Table 6 summarizes the common main predictive factors between the studied CICUs. Medical comorbidities were not identified in HHSO prediction of NICUs.

## III. Discussion

HHSOs are closely related to hospital costs and should be controlled and justified. We examined the predictive factors associated with HHSOs using both the HGA and FRBFN. We have presented the necessary steps to implement the HPM and have illustrated its applicability using data collected from various CICUs. We obtained the main factors of the prediction model FRBFN and its optimal structure using the HGA.

A comprehensive and accurate determination of the underlying factors associated with HHSOs is a critical requirement as this can help to obtain a lighter and more efficient prediction model. The optimal configurations obtained for HPM are related to the studied data; therefore, the scalability of our approach to other hospital predictions, such as re-admissions or costs may be problematic, and it would require the adoption of pruning heuristics, determination of the effective optimal parameters of FRBFN, or merging with a statistical analysis. Therefore, we cannot claim that similar results can be obtained with other hospital predictions, but it would be an interesting area for future research.
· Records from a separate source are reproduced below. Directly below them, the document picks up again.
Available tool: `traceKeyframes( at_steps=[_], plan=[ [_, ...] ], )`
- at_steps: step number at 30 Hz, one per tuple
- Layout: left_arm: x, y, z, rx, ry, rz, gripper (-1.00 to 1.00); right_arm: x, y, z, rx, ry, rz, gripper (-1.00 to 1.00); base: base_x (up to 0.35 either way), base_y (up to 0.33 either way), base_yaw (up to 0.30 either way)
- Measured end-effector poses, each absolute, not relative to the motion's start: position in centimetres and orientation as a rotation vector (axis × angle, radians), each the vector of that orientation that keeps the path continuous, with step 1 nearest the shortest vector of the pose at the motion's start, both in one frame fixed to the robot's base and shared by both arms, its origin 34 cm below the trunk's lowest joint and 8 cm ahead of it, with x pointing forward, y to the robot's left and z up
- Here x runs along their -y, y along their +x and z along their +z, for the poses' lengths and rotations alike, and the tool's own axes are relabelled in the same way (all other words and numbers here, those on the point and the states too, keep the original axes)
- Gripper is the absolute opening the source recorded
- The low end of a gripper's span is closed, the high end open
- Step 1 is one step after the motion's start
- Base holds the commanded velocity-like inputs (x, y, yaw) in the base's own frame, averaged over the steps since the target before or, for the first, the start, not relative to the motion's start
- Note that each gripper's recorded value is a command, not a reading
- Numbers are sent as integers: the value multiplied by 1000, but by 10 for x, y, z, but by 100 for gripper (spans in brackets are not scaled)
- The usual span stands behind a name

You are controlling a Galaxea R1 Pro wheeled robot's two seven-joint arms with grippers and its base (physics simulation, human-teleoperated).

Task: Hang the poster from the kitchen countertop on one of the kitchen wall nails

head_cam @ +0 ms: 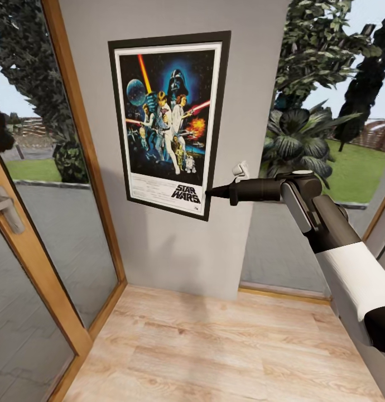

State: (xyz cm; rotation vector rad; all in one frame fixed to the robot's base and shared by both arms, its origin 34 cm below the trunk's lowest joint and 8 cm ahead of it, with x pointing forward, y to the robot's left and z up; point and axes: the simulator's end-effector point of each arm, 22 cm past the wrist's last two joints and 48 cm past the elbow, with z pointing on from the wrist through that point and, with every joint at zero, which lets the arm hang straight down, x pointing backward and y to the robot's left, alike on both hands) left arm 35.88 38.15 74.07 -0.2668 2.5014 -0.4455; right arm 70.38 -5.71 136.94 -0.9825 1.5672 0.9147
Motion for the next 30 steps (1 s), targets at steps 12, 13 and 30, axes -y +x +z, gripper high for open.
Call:
traceKeyframes(
  at_steps=[12, 13, 30],
  plan=[
    [-381, 359, 741, -2501, -267, -446, 100, 57, 703, 1369, -1569, -983, 915, -100, 234, 11, 0],
    [-381, 359, 741, -2501, -267, -446, 100, 57, 704, 1369, -1569, -983, 915, -100, 334, 75, 0],
    [-382, 358, 741, -2502, -267, -446, 100, 57, 704, 1369, -1569, -982, 915, -100, 335, 90, 0]
  ],
)
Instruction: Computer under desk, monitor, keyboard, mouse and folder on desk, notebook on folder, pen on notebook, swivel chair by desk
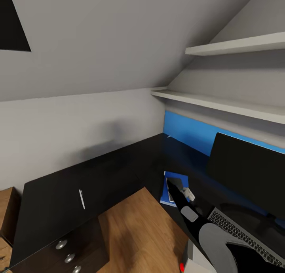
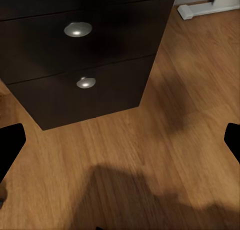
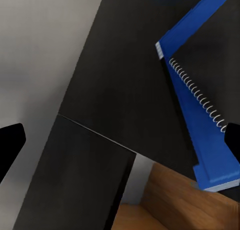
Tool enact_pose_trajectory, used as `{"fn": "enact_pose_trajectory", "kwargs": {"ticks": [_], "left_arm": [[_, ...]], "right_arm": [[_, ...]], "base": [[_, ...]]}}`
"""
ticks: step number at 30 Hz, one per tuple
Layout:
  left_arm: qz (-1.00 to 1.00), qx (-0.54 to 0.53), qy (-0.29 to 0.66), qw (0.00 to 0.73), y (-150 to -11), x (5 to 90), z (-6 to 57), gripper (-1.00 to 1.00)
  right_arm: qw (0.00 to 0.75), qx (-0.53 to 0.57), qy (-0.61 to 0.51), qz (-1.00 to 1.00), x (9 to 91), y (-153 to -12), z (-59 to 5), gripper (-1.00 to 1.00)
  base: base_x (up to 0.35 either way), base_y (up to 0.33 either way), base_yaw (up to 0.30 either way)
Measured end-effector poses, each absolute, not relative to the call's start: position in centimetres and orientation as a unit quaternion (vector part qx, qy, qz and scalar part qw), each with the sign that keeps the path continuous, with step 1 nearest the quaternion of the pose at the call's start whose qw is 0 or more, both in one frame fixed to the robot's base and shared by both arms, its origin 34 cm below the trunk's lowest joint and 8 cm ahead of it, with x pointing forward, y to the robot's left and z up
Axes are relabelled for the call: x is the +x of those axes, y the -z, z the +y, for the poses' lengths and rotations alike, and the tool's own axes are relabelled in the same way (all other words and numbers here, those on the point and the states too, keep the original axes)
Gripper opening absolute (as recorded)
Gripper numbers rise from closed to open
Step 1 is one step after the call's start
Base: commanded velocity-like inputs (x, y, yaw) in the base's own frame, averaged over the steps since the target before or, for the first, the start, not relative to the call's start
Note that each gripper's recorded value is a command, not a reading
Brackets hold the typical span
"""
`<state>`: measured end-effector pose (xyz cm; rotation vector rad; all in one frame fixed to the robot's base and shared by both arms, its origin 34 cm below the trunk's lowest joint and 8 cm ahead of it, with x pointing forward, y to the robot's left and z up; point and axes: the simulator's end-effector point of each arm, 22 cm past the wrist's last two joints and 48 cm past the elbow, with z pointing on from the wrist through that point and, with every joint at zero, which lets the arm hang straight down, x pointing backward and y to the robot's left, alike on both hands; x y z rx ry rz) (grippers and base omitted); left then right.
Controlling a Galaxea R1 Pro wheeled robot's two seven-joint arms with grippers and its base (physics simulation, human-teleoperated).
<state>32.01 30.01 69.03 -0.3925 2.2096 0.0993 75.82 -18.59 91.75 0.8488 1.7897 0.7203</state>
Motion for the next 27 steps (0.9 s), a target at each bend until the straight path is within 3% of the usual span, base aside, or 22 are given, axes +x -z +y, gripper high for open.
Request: {"fn": "enact_pose_trajectory", "kwargs": {"ticks": [8, 15, 27], "left_arm": [[0.887, -0.158, -0.04, 0.433, -69.6, 31.7, 30.0, 1.0], [0.887, -0.159, -0.041, 0.432, -69.8, 31.5, 30.1, 1.0], [0.887, -0.159, -0.042, 0.432, -69.8, 31.5, 30.2, 1.0]], "right_arm": [[0.519, 0.326, -0.26, 0.746, 77.2, -94.7, -18.5, 1.0], [0.536, 0.242, -0.186, 0.787, 77.7, -96.1, -16.7, 1.0], [0.497, 0.168, -0.065, 0.849, 76.2, -93.6, -16.6, 1.0]], "base": [[0.0, 0.0, 0.0], [0.0, 0.0, 0.0], [0.0, 0.0, 0.0]]}}
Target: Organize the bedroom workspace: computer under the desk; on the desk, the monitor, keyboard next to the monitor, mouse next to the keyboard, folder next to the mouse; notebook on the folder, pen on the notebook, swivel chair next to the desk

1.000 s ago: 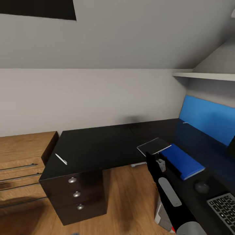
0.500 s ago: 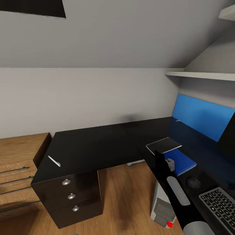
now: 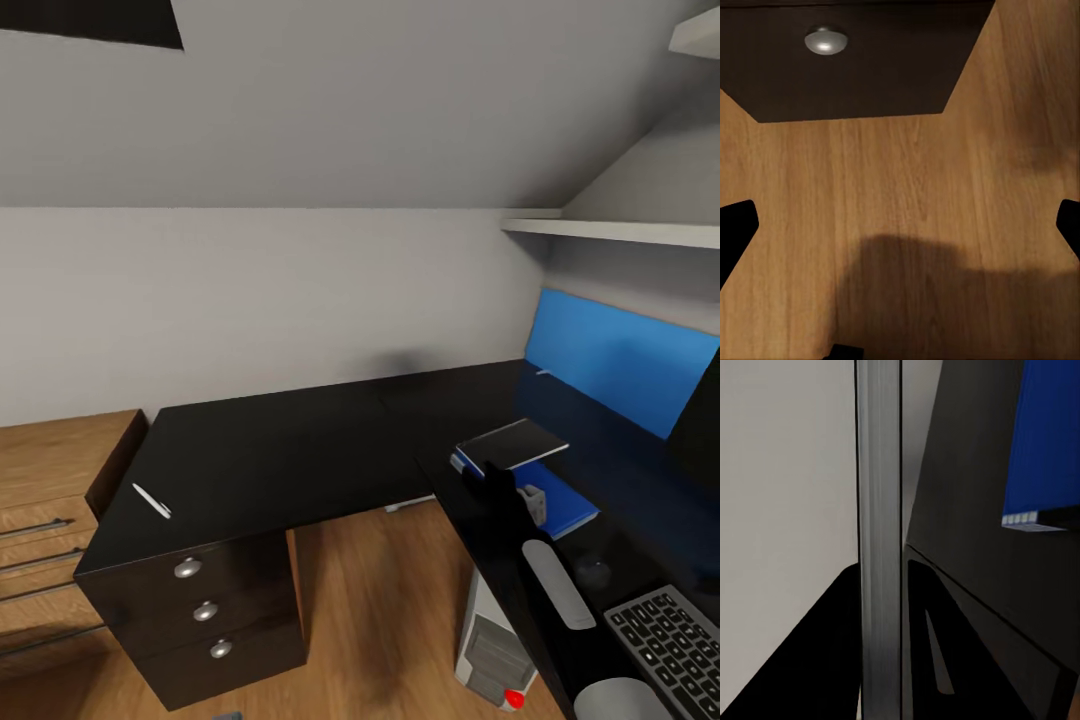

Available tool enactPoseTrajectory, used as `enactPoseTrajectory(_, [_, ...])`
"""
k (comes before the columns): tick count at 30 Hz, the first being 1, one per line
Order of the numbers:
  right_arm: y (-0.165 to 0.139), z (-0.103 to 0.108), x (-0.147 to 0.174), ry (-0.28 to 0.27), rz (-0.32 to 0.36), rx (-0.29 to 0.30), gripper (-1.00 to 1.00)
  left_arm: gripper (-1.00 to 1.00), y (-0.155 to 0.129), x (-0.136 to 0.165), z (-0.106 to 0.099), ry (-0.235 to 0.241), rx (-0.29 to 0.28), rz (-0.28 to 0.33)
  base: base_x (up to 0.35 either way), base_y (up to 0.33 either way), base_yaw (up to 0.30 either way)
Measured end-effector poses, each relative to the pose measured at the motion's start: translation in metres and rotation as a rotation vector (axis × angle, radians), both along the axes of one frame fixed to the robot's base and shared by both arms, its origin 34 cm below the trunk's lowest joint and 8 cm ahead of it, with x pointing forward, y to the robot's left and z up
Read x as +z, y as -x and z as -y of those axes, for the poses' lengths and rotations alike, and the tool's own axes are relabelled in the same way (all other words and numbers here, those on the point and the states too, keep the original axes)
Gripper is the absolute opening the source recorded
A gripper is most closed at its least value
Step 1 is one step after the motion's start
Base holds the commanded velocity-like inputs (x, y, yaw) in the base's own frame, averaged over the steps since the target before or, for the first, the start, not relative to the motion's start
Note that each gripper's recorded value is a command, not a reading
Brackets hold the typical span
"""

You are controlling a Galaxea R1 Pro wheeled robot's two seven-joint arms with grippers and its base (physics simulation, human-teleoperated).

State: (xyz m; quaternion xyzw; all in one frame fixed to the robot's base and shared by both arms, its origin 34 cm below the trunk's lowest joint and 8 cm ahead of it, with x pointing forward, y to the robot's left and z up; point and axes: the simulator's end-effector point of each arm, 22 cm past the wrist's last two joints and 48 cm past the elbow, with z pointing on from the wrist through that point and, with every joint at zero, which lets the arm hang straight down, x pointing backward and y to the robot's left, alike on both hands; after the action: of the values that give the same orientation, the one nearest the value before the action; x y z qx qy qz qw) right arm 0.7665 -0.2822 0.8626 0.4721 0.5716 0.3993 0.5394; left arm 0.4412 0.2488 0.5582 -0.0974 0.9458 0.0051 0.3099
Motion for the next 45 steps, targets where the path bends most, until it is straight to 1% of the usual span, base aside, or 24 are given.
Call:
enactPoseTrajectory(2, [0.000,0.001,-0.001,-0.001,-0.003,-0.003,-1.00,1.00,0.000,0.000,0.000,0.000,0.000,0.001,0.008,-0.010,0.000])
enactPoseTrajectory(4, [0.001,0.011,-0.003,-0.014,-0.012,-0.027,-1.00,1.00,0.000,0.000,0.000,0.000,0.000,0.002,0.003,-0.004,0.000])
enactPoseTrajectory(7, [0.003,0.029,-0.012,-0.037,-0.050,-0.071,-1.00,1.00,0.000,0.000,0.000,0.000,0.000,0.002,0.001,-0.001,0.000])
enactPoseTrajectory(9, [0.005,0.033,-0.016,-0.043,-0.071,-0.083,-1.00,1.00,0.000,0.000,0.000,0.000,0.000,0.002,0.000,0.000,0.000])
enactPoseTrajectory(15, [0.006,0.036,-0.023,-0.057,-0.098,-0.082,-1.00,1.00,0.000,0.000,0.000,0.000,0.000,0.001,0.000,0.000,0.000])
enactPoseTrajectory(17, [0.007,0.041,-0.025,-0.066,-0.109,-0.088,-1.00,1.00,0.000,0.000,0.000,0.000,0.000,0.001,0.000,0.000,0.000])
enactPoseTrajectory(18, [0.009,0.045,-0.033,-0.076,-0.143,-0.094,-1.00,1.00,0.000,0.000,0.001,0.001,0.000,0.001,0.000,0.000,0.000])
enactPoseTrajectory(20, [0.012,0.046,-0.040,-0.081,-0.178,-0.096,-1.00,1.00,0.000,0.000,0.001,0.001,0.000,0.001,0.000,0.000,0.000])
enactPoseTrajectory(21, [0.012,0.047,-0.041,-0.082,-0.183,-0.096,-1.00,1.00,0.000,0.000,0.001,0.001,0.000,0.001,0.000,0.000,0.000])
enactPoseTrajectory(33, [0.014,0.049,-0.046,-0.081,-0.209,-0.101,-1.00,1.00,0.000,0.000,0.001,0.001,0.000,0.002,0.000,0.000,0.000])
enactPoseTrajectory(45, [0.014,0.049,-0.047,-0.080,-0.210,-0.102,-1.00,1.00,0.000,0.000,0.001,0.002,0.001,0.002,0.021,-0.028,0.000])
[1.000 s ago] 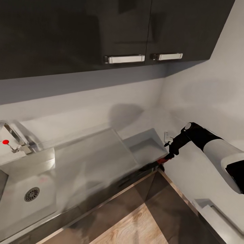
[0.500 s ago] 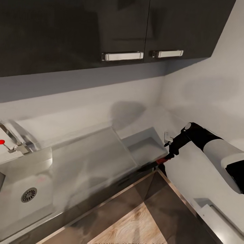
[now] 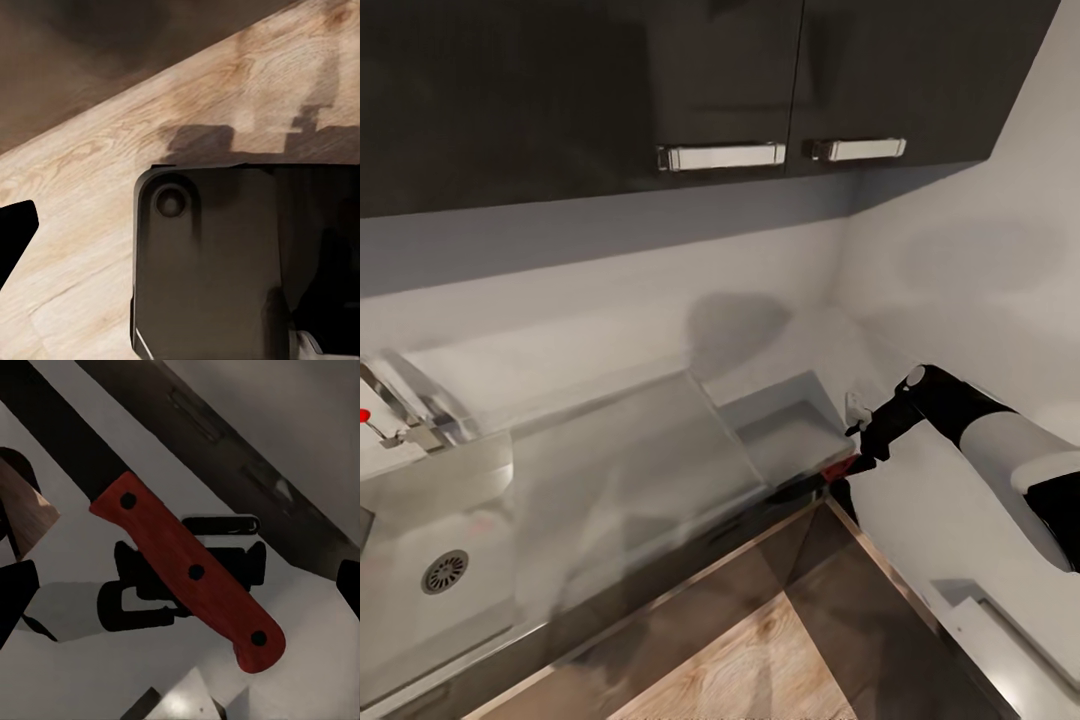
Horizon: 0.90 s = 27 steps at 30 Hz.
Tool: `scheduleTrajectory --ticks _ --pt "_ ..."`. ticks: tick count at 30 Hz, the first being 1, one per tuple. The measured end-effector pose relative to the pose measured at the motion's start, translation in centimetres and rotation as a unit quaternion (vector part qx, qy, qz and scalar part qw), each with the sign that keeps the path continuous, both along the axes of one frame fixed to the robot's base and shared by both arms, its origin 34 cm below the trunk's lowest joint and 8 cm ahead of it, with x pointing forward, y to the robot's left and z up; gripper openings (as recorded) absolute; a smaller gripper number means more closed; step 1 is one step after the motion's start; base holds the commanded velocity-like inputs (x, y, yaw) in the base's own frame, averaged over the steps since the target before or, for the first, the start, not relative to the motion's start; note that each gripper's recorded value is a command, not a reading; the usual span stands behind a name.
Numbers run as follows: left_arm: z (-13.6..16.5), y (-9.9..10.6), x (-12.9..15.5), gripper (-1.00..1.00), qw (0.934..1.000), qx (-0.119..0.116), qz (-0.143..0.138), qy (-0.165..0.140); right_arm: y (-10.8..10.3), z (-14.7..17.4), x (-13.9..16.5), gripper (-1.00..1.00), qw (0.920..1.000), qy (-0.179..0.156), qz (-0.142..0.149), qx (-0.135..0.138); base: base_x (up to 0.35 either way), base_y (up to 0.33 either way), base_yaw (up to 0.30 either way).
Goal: In the kitchen, take the Vidalia onion out of the sink, dice it on the chopping board with the paring knife, put the diced onion into the bowl on the countertop, then place both the paring knife and the chopping board into the sink.
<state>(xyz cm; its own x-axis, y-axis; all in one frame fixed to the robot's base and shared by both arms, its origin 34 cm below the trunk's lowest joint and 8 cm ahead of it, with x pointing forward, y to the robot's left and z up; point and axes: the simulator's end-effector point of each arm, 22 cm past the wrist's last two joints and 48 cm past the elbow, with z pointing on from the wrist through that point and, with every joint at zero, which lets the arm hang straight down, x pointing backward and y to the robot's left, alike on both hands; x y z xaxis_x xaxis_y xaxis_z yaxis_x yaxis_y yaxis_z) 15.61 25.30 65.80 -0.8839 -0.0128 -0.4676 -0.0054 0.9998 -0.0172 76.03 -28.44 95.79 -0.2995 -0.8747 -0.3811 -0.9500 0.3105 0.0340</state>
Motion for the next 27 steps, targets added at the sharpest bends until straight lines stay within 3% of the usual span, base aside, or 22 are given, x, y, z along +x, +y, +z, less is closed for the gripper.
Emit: scheduleTrajectory --ticks 27 --pt "-0.1 0.0 -1.1 1.0 0.9999 0.0 0.0 0.016 -0.1 -2.5 -0.5 1.0 0.9998 0.022 0.0 0.0 0.048 -0.043 -0.069"
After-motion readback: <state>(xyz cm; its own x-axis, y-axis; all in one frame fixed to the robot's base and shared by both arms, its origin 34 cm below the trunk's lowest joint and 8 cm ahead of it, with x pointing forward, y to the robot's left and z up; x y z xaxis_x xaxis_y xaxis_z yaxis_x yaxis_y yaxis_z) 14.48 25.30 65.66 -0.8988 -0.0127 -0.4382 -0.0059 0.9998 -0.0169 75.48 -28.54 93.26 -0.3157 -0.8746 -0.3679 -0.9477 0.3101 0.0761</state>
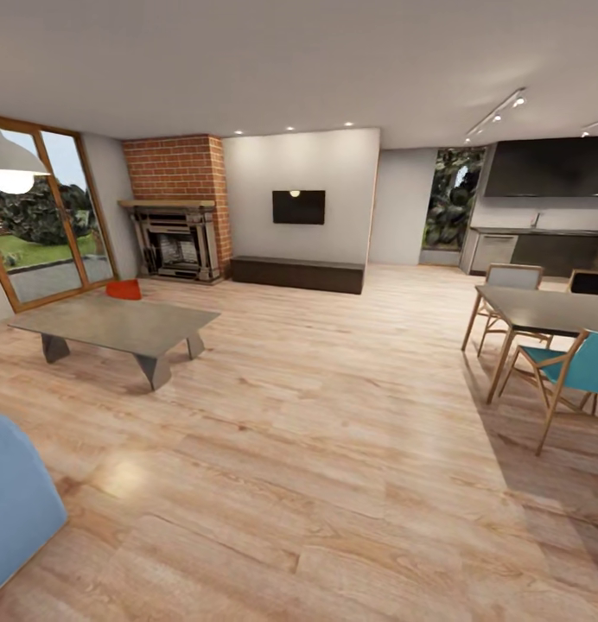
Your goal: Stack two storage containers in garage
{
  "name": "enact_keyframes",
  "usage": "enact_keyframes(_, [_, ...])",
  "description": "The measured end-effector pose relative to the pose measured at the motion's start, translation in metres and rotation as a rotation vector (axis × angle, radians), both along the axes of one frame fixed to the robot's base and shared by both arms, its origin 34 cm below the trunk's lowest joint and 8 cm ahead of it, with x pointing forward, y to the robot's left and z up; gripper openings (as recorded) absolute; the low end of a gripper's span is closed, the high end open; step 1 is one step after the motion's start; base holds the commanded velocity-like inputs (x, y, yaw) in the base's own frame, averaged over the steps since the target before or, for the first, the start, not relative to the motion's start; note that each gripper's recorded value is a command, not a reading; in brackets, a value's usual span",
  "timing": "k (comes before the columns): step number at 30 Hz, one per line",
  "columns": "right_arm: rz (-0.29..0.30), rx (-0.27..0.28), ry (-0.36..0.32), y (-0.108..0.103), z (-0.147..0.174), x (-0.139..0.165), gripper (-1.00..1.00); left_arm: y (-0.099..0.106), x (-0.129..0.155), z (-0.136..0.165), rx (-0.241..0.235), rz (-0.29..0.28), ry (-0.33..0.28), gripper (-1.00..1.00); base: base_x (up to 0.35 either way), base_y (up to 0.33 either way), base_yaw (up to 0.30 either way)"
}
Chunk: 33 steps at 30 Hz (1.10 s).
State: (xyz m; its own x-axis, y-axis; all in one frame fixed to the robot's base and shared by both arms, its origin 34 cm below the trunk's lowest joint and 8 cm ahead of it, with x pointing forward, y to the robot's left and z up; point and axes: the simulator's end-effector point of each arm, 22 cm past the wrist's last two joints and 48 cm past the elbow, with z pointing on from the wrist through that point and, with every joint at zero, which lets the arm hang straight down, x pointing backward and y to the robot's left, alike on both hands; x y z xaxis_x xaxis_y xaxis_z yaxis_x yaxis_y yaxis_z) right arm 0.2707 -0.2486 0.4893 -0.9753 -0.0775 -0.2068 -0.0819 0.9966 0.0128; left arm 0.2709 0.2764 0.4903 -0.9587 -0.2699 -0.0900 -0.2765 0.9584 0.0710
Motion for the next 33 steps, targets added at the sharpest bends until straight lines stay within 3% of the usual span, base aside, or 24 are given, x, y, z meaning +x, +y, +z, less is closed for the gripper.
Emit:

The HHSO distribution is highly skewed as shown in Table 2. This has inspired us to delve deeper into investigating for which fraction of the admissions, our hybrid model can predict HHSOs with error margins that are reasonably bounded.

Regarding the race factor in MICUs, the admissions rate of White and Asian races represents 69.67% (average of 44.67 days) and 3.44% (average of 47.1 days) respectively. The hospital stays of most Asian patients were longer than those of White patients. This information cannot be interpreted by our approach; therefore, other potential analysis should be investigated.

To improve the performance of HPM, the following suggestions should be considered: (1) Is there a relationship between the factors and the HPM structure? (2) Explore the sample to identify other factors. (3) The performance of HGA depends on the genetic operators that should be carefully selected. (4) To speed up the HPM, the first control genes can be used without corresponding parametric genes.

## Acknowledgments

We wish to thank the group of general practitioners GGP U.M. for their contributions to discussions about the predictive factors used in this study.

## Notes

**Conflict of Interest:** No potential conflict of interest relevant to this article was reported.